**TASK STATEMENT:**
How do the lines below between the ones holding "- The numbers" and "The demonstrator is", inclusive, read? Give them again exactly, with no other lines.

**DATASET EXCERPT:**
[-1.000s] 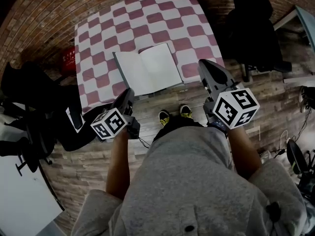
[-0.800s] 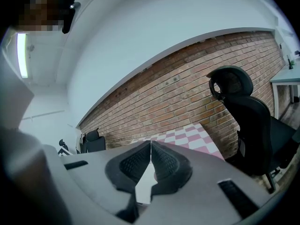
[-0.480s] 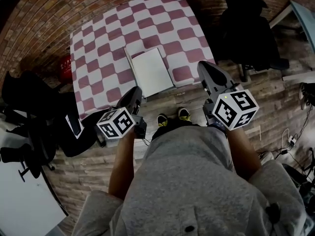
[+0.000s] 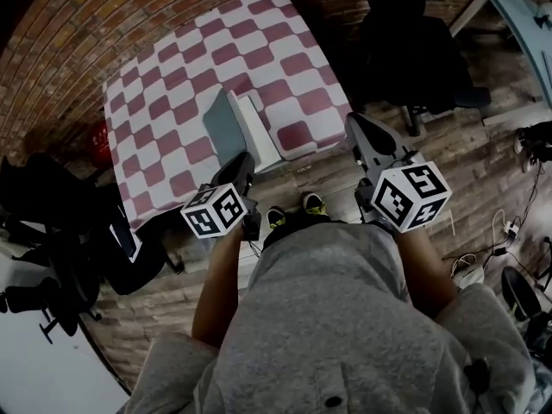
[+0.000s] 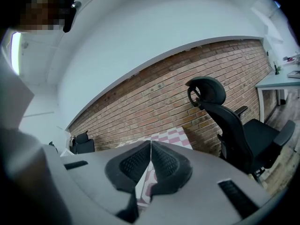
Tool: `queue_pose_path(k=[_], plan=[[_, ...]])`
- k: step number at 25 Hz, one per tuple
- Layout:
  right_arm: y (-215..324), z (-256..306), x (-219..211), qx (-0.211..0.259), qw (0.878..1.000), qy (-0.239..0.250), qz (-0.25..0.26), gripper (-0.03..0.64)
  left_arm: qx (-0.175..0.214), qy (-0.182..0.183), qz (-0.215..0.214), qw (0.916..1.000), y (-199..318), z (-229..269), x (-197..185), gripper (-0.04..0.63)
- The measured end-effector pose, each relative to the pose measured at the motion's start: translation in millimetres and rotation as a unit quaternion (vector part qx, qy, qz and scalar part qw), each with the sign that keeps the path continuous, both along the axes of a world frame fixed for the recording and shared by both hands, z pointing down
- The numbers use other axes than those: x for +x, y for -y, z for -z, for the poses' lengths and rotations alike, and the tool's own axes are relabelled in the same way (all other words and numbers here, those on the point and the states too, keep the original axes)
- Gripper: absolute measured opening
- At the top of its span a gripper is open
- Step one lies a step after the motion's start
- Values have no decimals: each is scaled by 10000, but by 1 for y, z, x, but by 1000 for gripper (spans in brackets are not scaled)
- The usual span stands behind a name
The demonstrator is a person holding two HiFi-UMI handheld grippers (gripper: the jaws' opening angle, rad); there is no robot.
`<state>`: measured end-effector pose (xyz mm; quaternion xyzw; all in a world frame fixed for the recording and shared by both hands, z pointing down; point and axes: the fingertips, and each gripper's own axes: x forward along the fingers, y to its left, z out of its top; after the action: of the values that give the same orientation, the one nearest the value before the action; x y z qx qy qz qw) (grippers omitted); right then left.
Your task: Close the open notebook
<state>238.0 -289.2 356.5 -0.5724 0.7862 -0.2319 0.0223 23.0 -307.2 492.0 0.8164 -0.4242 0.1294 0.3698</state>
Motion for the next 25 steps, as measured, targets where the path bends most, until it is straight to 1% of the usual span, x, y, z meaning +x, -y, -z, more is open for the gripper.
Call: queue_pose_path(k=[2,7,10,13,15,18,19,20,22,23,25], plan=[[-3,-2,9,-26,10000,-4,-82,25,-58,65,-130,9999,1,-10,11,44],[-13,-6,24,-60,9997,-43,-216,25,-154,389,-338,9986,5,-42,33,46],[-17,-6,32,-57,9995,-69,-293,25,-165,586,-412,9973,9,-52,46,71],[-20,-3,42,-41,9993,-85,-369,25,-347,634,-589,9956,4,-68,59,122],[-23,-4,51,-44,9990,-104,-425,25,-410,637,-662,9949,-2,-82,68,205],[-27,-6,61,-62,9987,-113,-499,25,-98,896,-686,9936,-7,-92,72,220],[-28,-7,64,-67,9986,-120,-512,25,-21,941,-691,9932,-8,-92,74,237],[-29,-8,66,-72,9986,-129,-516,25,7,923,-671,9935,-10,-91,76,246],[-30,-10,71,-78,9986,-149,-510,25,-68,799,-608,9949,-13,-91,80,249],[-31,-10,73,-72,9986,-158,-500,25,-166,734,-639,9951,-15,-91,81,249],[-29,-10,76,-48,9987,-189,-474,25,-494,519,-920,9932,-19,-86,87,247]])
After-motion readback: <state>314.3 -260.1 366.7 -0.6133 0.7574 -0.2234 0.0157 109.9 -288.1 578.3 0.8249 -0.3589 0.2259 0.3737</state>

**SOLUTION FOR THIS PROBLEM:**
- The numbers use other axes than those: x for +x, y for -y, z for -z, for the poses' lengths and rotations alike, and the tool's own axes are relabelled in the same way (all other words and numbers here, those on the point and the states too, keep the original axes)
- Gripper: absolute measured opening
- At the top of its span a gripper is open
- Step one lies a step after the motion's start
- Values have no decimals: each is scaled by 10000, but by 1 for y, z, x, but by 1000 for gripper (spans in brackets are not scaled)
- The usual span stands behind a name
The demonstrator is a person holding two HiFi-UMI handheld grippers (gripper: the jaws' opening angle, rad); there is no robot.

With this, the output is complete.